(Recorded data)
======

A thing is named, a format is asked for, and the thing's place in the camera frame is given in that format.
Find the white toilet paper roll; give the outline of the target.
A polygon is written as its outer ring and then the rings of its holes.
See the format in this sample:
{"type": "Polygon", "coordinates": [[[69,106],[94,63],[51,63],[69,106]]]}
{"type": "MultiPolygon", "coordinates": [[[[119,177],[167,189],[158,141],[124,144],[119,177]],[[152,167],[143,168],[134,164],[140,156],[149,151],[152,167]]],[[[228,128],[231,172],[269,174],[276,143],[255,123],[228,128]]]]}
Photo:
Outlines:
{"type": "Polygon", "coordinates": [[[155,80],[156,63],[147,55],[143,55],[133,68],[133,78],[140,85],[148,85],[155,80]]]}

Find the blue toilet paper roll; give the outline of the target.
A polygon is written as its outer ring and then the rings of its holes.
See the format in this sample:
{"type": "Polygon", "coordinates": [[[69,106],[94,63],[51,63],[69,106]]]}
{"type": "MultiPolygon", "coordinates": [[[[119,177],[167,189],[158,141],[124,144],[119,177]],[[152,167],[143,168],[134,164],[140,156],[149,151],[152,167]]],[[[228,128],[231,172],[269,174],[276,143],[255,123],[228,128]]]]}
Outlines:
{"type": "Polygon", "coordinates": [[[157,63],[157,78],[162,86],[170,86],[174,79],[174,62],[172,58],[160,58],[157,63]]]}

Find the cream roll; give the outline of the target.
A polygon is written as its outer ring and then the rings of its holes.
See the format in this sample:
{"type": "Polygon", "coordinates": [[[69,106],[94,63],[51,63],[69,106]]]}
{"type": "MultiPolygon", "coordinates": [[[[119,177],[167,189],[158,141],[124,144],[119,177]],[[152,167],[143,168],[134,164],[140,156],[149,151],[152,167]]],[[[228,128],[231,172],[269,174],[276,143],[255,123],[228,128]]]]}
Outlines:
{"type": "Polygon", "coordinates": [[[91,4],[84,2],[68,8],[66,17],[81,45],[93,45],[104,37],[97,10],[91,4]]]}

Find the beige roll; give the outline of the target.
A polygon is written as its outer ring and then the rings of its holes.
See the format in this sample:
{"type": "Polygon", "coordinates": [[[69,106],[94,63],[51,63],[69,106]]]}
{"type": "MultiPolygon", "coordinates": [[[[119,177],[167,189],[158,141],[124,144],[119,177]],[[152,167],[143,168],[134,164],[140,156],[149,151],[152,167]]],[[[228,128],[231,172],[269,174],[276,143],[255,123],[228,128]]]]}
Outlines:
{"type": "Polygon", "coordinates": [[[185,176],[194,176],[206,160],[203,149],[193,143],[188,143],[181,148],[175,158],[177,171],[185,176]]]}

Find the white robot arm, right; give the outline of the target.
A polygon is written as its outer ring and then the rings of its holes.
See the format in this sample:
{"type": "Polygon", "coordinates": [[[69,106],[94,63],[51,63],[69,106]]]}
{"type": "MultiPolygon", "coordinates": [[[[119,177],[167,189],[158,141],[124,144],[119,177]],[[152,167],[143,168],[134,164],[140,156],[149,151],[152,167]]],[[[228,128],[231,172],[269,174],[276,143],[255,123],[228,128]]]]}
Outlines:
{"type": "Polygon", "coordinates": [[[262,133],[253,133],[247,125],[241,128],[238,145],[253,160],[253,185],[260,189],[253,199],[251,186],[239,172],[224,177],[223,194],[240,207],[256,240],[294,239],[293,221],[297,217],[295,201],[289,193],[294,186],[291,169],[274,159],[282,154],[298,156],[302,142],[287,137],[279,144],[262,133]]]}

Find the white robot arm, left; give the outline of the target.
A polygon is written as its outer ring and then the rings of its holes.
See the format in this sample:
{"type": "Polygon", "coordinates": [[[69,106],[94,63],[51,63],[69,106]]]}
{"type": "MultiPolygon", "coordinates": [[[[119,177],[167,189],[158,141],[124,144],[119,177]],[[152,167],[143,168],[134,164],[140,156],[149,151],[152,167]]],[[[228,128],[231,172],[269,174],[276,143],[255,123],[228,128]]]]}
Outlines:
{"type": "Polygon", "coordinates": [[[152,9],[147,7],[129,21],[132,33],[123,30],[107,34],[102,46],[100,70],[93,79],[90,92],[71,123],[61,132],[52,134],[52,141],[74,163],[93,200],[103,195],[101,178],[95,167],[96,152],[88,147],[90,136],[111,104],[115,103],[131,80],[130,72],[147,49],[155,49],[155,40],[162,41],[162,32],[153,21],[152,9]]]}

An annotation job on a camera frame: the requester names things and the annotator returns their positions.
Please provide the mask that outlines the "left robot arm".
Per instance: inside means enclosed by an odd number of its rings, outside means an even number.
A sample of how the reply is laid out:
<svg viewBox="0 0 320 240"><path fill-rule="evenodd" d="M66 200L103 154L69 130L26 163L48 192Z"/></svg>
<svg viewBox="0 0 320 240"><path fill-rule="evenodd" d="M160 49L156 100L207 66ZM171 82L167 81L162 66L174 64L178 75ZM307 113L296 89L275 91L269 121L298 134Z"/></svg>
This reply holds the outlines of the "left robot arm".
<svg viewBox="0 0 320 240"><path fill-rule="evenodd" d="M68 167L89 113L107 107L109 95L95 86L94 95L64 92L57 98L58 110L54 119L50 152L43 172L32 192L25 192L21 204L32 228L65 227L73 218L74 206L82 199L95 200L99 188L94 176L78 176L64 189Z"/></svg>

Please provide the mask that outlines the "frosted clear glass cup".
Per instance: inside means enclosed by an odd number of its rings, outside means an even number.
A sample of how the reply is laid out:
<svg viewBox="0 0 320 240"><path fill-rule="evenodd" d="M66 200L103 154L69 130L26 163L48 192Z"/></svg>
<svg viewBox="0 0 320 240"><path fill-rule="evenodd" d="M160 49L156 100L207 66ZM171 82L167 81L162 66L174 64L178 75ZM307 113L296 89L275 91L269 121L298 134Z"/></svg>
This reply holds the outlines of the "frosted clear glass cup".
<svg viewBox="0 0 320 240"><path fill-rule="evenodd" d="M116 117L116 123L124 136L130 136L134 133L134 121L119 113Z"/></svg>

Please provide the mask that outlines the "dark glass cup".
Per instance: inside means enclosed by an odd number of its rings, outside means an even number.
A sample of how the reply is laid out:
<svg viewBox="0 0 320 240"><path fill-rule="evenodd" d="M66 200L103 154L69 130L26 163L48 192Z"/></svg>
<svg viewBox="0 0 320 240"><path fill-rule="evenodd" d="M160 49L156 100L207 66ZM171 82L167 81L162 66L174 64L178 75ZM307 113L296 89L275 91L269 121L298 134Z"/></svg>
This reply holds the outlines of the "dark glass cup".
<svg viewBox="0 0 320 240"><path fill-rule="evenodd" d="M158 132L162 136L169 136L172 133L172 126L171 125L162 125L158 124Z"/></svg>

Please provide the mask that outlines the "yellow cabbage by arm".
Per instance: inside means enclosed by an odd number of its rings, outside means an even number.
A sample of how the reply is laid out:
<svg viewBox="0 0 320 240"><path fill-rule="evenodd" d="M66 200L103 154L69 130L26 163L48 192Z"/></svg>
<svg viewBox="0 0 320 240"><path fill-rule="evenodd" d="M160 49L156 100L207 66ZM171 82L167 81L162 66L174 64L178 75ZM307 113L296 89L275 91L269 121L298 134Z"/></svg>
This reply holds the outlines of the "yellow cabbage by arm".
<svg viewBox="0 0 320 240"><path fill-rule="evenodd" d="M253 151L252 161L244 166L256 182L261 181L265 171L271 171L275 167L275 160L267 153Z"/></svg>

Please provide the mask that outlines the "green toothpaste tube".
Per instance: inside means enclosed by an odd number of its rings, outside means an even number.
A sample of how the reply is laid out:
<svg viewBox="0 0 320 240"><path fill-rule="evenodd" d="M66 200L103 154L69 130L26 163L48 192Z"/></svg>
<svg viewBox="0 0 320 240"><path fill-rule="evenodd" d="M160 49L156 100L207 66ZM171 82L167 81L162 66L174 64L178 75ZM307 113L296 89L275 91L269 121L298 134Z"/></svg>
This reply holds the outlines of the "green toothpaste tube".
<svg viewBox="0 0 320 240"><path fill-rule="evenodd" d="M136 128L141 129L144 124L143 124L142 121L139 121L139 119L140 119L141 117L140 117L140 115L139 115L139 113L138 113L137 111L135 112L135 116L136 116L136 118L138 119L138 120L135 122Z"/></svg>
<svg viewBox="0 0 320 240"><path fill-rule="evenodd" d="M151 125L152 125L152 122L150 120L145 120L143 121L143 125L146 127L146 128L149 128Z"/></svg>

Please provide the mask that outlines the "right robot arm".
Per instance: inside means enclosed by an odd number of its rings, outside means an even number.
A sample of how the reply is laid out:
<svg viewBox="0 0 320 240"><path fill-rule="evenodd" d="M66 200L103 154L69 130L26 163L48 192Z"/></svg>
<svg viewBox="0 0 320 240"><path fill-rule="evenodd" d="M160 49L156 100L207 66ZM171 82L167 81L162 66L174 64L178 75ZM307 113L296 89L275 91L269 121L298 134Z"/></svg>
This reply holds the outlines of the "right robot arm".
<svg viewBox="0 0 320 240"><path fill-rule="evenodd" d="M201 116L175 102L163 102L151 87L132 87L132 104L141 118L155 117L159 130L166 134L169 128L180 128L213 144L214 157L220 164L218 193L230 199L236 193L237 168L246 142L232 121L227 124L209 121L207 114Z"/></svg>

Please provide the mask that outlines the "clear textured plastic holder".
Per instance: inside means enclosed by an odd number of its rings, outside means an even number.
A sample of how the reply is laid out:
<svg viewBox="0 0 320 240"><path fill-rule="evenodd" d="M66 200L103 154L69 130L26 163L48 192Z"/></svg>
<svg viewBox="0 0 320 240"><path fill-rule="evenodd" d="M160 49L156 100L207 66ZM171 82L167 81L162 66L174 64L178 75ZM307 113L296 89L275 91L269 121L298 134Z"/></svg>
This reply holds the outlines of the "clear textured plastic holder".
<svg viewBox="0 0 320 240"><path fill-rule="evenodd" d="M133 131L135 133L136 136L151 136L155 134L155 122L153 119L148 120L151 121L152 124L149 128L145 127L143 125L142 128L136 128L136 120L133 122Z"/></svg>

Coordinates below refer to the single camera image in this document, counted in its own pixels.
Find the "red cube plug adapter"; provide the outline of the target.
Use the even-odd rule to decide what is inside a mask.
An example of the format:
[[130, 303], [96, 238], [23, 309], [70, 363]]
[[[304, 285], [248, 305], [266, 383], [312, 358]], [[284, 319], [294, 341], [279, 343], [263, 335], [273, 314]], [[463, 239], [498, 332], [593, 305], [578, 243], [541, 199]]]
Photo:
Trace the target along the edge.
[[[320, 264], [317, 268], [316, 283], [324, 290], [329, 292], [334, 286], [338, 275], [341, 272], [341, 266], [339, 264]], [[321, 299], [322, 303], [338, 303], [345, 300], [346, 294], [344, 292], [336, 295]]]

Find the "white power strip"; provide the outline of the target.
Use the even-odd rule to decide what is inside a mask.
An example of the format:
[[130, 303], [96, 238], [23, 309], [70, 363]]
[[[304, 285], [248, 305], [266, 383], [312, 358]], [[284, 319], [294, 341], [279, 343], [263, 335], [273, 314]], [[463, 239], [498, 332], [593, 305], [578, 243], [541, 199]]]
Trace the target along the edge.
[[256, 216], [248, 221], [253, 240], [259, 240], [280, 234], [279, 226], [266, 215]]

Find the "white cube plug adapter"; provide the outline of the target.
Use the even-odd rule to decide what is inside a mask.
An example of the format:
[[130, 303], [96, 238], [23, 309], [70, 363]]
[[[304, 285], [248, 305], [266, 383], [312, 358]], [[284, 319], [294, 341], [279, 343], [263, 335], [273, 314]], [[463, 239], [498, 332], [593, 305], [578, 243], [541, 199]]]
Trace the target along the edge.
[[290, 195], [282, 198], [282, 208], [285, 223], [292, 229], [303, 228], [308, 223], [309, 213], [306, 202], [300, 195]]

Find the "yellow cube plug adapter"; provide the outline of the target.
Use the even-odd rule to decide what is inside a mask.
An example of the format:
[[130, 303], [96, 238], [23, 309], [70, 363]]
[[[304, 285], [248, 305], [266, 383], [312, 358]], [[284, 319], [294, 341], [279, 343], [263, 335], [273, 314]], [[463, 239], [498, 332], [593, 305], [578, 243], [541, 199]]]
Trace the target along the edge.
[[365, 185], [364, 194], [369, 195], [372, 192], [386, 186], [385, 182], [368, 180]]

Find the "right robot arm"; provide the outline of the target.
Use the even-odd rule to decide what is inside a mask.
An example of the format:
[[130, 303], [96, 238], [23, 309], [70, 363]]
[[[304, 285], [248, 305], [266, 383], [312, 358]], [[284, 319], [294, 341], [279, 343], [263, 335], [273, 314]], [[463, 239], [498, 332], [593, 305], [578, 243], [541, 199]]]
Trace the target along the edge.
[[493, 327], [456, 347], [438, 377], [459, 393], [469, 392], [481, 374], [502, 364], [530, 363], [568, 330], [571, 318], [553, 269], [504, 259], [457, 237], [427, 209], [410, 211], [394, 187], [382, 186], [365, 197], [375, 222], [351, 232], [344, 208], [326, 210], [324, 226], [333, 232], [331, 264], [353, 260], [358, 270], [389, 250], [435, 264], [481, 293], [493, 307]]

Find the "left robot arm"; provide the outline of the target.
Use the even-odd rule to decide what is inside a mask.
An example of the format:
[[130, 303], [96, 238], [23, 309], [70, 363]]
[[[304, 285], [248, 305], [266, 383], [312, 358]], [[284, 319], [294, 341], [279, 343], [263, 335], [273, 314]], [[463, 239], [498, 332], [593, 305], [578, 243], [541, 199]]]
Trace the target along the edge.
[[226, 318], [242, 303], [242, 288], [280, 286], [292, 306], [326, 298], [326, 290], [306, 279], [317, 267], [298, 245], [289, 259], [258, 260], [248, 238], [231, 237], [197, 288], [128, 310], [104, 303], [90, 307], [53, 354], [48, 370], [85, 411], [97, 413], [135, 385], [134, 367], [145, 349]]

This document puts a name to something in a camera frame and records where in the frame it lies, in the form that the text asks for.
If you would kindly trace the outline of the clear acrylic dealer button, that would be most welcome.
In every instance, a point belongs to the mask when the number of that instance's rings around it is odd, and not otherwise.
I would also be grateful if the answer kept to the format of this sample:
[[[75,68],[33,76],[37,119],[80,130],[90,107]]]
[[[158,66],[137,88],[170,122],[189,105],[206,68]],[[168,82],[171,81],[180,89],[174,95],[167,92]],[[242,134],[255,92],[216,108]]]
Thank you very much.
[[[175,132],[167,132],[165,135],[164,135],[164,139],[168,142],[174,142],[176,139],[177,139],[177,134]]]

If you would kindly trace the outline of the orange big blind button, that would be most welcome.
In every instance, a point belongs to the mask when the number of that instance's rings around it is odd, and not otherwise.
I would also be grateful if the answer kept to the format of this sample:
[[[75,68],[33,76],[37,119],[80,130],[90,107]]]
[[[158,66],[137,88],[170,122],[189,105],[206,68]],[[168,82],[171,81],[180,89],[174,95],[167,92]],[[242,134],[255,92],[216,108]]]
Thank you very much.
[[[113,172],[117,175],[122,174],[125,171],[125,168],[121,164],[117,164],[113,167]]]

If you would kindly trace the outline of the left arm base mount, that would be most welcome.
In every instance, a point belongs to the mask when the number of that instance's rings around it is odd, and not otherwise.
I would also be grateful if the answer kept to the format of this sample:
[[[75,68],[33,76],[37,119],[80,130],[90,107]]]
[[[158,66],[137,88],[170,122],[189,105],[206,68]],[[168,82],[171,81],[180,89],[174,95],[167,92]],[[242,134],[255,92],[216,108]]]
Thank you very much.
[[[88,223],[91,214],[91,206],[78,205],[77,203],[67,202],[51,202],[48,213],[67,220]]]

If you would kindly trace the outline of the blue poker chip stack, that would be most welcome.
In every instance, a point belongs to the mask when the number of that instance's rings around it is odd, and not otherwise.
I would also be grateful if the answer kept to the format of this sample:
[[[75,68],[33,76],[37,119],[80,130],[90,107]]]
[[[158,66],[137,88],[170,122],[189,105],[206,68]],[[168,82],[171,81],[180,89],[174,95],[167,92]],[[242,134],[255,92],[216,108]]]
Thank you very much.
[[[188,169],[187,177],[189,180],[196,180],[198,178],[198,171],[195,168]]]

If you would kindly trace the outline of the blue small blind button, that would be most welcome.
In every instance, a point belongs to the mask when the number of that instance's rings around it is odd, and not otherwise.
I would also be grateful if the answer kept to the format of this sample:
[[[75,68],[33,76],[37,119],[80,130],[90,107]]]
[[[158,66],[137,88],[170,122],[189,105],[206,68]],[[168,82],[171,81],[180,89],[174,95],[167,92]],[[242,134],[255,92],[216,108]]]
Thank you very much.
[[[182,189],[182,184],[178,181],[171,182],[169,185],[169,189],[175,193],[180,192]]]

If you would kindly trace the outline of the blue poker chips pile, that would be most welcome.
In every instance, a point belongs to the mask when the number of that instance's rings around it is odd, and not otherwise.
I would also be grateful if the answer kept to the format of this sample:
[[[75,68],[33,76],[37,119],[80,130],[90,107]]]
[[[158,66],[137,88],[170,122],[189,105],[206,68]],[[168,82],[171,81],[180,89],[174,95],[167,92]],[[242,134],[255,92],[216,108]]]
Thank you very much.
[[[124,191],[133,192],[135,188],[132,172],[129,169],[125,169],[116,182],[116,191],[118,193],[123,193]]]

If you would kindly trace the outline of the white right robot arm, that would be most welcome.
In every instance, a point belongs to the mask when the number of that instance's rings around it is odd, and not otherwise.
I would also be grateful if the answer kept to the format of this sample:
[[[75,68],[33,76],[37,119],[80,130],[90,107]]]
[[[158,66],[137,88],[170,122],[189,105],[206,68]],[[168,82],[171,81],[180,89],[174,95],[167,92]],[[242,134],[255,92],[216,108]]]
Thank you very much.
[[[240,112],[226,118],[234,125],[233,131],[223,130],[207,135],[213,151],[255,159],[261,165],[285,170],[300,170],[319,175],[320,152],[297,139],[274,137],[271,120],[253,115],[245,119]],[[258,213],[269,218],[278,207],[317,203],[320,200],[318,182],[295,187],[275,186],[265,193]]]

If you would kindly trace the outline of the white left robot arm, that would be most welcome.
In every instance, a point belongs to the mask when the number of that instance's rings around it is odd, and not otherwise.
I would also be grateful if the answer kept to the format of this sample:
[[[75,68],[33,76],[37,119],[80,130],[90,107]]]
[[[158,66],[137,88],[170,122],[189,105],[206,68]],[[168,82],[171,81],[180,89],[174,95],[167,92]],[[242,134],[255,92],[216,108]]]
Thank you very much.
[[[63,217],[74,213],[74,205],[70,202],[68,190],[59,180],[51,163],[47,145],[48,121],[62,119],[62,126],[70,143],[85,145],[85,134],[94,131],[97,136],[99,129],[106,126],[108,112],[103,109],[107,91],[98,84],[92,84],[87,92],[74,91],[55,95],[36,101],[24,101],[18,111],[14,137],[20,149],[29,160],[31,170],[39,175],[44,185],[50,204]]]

======

* What to produce
Every line in the data that holds the string "Find" should be copied.

* Result of this task
Find the white toilet paper roll; give the outline of the target.
Find the blue toilet paper roll; give the outline of the target.
Find the cream roll; give the outline of the target.
Find the beige roll; give the outline of the target.
Find the white robot arm, right; give the outline of the target.
Find the white robot arm, left; give the outline of the target.
Find the "red cube plug adapter"; provide the outline of the target.
Find the "white power strip"; provide the outline of the target.
Find the "white cube plug adapter"; provide the outline of the target.
Find the "yellow cube plug adapter"; provide the outline of the target.
Find the "right robot arm"; provide the outline of the target.
Find the "left robot arm"; provide the outline of the target.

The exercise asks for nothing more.